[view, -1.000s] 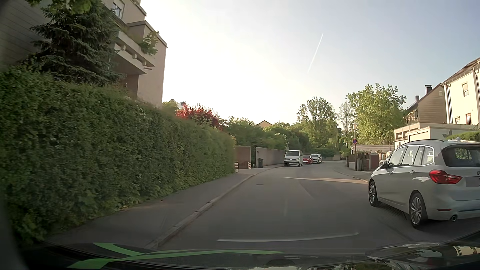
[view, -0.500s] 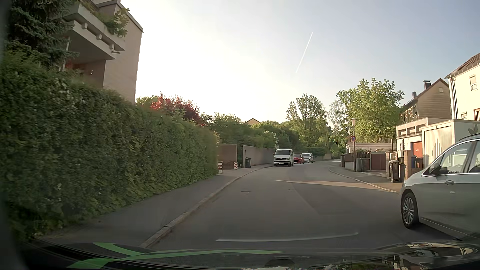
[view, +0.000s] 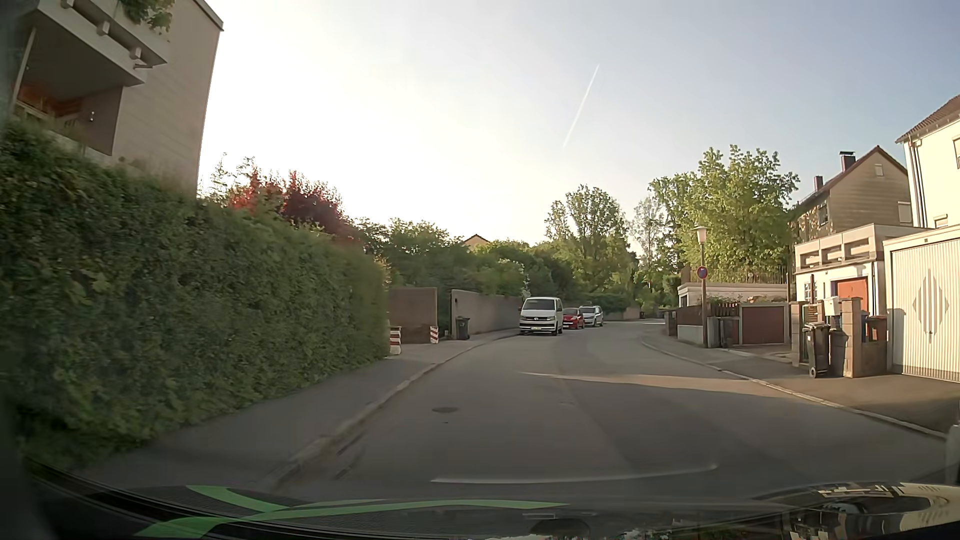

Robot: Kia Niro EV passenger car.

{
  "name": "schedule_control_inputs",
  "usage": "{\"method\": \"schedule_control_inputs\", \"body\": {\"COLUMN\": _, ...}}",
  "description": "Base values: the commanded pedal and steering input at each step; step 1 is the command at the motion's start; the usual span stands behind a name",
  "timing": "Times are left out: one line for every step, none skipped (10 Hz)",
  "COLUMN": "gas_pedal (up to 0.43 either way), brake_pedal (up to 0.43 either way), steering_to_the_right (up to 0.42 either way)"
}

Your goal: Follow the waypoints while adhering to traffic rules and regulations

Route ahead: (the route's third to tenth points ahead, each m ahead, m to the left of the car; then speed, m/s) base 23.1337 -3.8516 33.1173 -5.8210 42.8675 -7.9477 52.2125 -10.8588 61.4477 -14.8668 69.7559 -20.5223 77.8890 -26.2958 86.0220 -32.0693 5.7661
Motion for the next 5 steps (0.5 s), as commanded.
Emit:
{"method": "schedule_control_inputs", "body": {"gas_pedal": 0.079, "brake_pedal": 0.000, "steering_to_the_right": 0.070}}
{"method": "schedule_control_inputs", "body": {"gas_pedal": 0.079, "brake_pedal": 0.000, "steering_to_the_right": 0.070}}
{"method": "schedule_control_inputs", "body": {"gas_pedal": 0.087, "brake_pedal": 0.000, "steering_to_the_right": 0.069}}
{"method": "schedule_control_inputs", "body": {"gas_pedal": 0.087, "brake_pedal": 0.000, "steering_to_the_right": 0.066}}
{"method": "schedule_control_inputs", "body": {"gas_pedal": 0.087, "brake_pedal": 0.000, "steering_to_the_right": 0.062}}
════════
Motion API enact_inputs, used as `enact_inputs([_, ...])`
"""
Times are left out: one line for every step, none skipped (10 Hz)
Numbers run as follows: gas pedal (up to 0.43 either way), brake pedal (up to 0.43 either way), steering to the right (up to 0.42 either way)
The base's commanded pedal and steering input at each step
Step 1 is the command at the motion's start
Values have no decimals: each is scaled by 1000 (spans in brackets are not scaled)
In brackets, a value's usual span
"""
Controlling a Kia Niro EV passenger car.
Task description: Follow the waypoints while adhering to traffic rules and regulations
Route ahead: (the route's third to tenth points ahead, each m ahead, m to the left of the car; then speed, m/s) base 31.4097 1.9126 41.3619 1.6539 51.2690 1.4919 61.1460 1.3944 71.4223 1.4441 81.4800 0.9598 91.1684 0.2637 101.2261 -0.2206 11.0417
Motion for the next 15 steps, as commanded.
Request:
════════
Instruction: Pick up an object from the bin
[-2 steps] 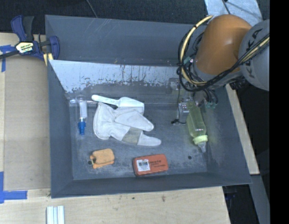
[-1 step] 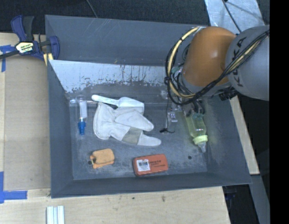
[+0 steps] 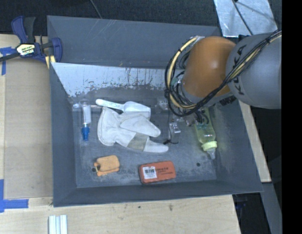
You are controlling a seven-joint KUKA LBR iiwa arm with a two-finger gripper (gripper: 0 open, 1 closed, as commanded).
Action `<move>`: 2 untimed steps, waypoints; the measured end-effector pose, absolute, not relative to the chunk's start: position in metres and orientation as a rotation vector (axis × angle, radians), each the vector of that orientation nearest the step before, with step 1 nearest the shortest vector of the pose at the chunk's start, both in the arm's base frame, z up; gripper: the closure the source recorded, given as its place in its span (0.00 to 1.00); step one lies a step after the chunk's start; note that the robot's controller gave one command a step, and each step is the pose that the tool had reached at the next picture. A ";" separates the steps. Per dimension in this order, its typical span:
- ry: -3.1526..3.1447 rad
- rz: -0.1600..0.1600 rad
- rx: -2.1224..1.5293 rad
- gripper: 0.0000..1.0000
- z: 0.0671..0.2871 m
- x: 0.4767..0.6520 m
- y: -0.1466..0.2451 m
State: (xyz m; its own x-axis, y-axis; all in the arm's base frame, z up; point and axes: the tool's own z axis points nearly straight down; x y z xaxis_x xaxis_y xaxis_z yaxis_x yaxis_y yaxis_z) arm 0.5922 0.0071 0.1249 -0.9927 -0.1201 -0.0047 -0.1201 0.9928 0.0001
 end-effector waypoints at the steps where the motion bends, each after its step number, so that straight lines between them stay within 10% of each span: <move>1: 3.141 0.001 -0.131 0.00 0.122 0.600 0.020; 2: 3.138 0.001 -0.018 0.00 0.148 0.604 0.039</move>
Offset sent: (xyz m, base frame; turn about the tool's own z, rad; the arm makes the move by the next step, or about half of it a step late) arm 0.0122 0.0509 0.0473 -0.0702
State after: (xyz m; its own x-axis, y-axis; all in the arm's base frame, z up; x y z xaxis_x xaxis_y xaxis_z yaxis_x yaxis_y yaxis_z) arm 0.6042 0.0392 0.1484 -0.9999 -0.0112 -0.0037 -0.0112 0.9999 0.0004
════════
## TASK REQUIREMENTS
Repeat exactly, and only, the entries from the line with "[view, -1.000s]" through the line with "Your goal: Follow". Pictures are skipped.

## ANSWER BOX
[view, -1.000s] 
[view, -0.500s] 
[view, +0.000s] 

Robot: Kia Niro EV passenger car.

{
  "name": "schedule_control_inputs",
  "usage": "{\"method\": \"schedule_control_inputs\", \"body\": {\"COLUMN\": _, ...}}",
  "description": "Base values: the commanded pedal and steering input at each step; step 1 is the command at the motion's start; the usual span stands behind a name",
  "timing": "Times are left out: one line for every step, none skipped (10 Hz)",
  "COLUMN": "gas_pedal (up to 0.43 either way), brake_pedal (up to 0.43 either way), steering_to_the_right (up to 0.42 either way)"
}

Your goal: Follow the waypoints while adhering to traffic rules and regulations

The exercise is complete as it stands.